■ **Saved entries**
=== Begin Enclosure ===

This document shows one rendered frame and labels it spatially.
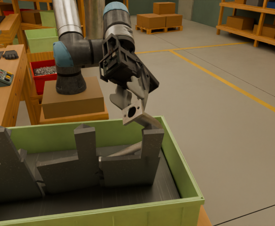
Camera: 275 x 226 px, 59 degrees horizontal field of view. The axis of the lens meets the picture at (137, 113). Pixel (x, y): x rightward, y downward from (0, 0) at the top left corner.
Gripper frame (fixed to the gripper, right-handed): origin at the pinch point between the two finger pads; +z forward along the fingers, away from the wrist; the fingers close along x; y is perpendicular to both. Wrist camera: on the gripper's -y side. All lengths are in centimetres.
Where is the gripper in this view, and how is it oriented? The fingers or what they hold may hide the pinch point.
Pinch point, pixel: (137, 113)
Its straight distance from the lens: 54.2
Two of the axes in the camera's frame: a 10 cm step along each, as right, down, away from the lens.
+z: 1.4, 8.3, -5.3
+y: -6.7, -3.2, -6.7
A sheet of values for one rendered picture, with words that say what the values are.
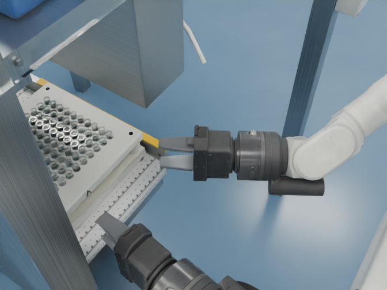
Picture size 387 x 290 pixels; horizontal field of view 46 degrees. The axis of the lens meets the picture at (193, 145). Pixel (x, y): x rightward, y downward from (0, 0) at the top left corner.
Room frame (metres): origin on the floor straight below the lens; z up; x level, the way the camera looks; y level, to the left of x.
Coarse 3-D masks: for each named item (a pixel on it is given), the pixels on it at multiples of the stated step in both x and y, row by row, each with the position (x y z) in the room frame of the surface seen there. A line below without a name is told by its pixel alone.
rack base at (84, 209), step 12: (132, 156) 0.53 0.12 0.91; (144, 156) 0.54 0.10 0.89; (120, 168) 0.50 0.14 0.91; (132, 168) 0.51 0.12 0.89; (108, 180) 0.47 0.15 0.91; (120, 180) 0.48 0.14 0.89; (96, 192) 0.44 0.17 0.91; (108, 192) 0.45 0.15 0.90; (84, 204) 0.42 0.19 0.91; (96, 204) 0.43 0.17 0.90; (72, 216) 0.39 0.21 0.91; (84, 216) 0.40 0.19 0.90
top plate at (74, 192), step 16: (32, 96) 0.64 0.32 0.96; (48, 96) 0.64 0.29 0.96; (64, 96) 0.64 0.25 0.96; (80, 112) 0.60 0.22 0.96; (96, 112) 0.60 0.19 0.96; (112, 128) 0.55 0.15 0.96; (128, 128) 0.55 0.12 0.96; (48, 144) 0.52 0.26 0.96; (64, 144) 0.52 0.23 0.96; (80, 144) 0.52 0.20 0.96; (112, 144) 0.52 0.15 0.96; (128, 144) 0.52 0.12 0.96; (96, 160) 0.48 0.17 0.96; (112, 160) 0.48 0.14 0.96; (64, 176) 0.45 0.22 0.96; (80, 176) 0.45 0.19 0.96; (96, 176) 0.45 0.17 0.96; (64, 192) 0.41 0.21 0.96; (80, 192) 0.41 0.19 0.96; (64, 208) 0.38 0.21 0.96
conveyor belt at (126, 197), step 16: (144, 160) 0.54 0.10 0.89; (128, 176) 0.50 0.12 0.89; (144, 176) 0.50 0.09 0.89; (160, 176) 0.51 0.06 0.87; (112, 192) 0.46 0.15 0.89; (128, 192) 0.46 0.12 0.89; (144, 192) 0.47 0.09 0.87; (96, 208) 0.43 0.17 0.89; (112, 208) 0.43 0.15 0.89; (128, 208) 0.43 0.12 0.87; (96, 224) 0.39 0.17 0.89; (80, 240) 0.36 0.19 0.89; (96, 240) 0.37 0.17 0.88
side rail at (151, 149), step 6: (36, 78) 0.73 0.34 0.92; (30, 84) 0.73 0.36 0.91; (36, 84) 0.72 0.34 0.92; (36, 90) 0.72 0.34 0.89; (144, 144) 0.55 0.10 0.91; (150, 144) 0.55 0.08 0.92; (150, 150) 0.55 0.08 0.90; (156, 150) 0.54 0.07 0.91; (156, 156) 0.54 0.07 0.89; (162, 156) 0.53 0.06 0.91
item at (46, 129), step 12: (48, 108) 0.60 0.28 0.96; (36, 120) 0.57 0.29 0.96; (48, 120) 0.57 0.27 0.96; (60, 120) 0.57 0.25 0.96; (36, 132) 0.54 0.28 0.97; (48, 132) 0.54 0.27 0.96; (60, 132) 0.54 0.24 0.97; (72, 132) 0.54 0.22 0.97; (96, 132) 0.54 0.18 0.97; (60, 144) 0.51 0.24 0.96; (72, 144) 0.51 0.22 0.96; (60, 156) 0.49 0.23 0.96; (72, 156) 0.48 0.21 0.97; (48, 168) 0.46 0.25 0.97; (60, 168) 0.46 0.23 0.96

=== End Enclosure ===
=== Begin Enclosure ===

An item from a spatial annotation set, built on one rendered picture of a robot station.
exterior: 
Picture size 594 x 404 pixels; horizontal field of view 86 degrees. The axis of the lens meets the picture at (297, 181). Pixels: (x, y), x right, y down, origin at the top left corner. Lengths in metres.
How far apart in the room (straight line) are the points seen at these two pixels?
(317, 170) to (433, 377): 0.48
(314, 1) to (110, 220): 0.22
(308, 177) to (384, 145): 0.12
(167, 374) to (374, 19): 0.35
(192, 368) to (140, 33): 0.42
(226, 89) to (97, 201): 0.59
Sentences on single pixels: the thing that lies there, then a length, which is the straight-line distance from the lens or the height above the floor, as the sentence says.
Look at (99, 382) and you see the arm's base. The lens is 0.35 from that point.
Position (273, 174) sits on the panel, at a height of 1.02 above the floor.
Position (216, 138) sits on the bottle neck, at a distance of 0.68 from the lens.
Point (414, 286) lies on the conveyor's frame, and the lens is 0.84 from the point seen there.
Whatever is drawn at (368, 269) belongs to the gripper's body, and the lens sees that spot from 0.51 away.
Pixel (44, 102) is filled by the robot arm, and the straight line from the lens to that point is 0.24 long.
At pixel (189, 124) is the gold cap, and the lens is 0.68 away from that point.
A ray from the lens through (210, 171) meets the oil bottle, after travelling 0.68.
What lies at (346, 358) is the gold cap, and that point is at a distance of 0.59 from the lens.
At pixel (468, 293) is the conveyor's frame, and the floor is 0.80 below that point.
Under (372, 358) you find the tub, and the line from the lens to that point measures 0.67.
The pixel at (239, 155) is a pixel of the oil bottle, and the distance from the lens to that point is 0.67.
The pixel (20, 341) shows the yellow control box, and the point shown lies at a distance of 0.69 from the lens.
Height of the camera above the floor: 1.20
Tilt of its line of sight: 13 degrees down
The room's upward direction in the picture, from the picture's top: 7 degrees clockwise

=== End Enclosure ===
=== Begin Enclosure ===

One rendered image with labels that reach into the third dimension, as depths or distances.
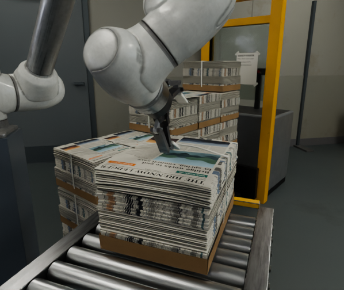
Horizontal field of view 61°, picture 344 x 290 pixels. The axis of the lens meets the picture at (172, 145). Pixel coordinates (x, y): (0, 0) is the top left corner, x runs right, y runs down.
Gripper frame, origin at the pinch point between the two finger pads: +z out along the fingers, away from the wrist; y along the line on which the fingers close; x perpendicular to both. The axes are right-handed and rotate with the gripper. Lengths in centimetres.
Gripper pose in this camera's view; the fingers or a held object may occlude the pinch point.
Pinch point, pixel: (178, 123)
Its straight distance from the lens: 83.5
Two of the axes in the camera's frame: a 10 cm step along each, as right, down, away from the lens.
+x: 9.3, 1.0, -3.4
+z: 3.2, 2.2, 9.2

=== End Enclosure ===

■ **WORK INSTRUCTION**
In the entries above, find the line holding "Sentences on single" and the line holding "The room's upward", then retype exactly those two lines and every line between them, and nothing else.

■ **PROBLEM SOLUTION**
Sentences on single pixels: the thing that lies there, then a length, which is the straight-line distance from the lens or the height above the floor, as the sentence says.
Look at (99, 382) and you see the arm's base. The lens is 0.35 from that point.
Position (273, 174) sits on the panel, at a height of 1.02 above the floor.
Position (216, 138) sits on the bottle neck, at a distance of 0.68 from the lens.
Point (414, 286) lies on the conveyor's frame, and the lens is 0.84 from the point seen there.
Whatever is drawn at (368, 269) belongs to the gripper's body, and the lens sees that spot from 0.51 away.
Pixel (44, 102) is filled by the robot arm, and the straight line from the lens to that point is 0.24 long.
At pixel (189, 124) is the gold cap, and the lens is 0.68 away from that point.
A ray from the lens through (210, 171) meets the oil bottle, after travelling 0.68.
What lies at (346, 358) is the gold cap, and that point is at a distance of 0.59 from the lens.
At pixel (468, 293) is the conveyor's frame, and the floor is 0.80 below that point.
Under (372, 358) you find the tub, and the line from the lens to that point measures 0.67.
The pixel at (239, 155) is a pixel of the oil bottle, and the distance from the lens to that point is 0.67.
The pixel (20, 341) shows the yellow control box, and the point shown lies at a distance of 0.69 from the lens.
Height of the camera above the floor: 1.20
Tilt of its line of sight: 13 degrees down
The room's upward direction in the picture, from the picture's top: 7 degrees clockwise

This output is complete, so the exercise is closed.